His voice was very low—very low.
"Zhongli believed me. Ying believed me. Havria believed me. Only you did not."
He no longer knew whether it was he speaking or the karma. The border was blurred.
Under torment, his patience and reason had been ground down to nothing.
So low it was almost inaudible—flat and quiet.
"Then and now alike,"
"—you never believed me."
He said it gently.
Never.
Ganyu froze. She stepped back half a pace. She wanted to speak—to deny, to argue, to say it wasn't so—but no words came.
Only she had never trusted Bosacius. Only she had never trusted Seino Yaku. The Yaksha had gone to see him—but not her. The Yaksha had met and mingled with Seino Yaku—but not her. And now… only she thought Bosacius—thought Seino Yaku—was lying.
She had grown up with him—for six hundred years—spent longer with him than anyone… and yet…
"Only you."
"You never believed me."
Only she had never read Bosacius's heart.
Bosacius—or Seino Yaku—bowed his head and looked at her no more. He turned away and walked, slowly, toward the edge of The Chasm. His steps were slow; his back grew small.
Before him, a fissure opened in the layered rock.
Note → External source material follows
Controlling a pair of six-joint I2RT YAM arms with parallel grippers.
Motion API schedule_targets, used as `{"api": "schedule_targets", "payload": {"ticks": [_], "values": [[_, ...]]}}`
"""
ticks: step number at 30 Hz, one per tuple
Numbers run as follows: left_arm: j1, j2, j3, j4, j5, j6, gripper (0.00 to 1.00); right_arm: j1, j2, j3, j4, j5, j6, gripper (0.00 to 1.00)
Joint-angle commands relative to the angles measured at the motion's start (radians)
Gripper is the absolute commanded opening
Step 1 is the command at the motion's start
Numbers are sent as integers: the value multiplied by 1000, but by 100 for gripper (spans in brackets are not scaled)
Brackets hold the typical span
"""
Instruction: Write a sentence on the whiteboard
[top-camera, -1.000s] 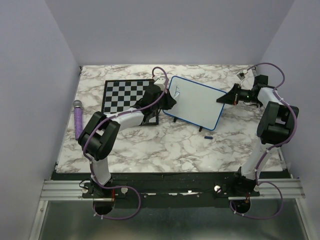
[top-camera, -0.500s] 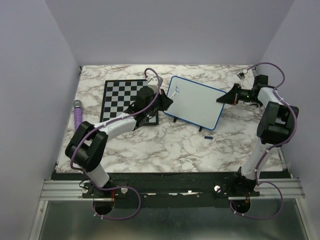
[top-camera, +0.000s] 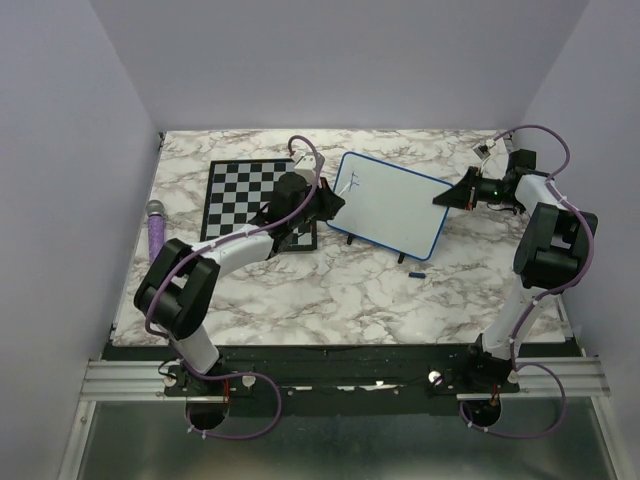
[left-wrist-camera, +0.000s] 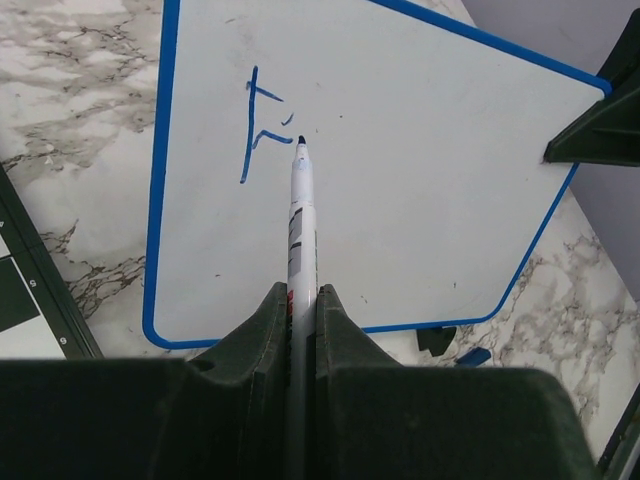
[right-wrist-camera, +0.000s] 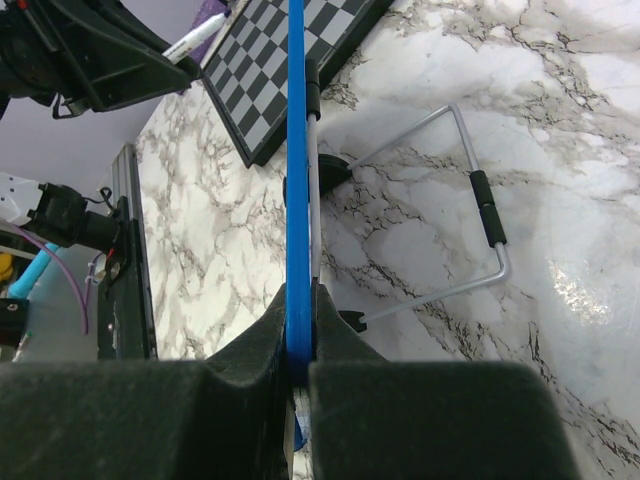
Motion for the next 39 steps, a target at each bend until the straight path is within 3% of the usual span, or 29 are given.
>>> {"api": "schedule_targets", "payload": {"ticks": [1,39], "values": [[3,39,36,10,35,0,0,-9,16,35,20,49,-46,0],[-10,4,-39,47,18,30,0,-7,15,34,21,47,-49,1]]}}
A ruddy sunset spilled dappled light—sunlight that by rights should not reach so deep.
He stepped on the flecks of light, one after another, going farther. His back straightened higher. Along his path, all karma melted into the blood-red afterglow—into his body. His silhouette was swallowed by the sun.
Ganyu wanted to give chase—but she could no longer match his stride. She had stood on the wrong road for too long; chances to correct had come and gone.
She could do nothing.
She could only watch as a bystander—cold, helpless…
Do nothing.
"Hah… hah."
Seino Yaku trudged on. He was exhausted. He wanted to sleep—deeply—and think no more. To hand his body to someone else. To stop hurting.
His heart beat heavily—like thunder.
Each beat, a roar of karma.
He had to end this quickly. If he delayed until the karma in his heart spread through him entirely, he would be as Bosacius—beyond cleansing; even if the body were slain, the karma would roost within.
Karma had entangled three of his lives; it had entangled Liyue for millennia. Now he would write the period at the end of fate's long sentence.
And then—heartless, unburdened—he would live.
At last he reached The Chasm's end—reached the end of the sunset—and saw a blaze of light. He also saw the Vortex Vanquisher leveled at his heart.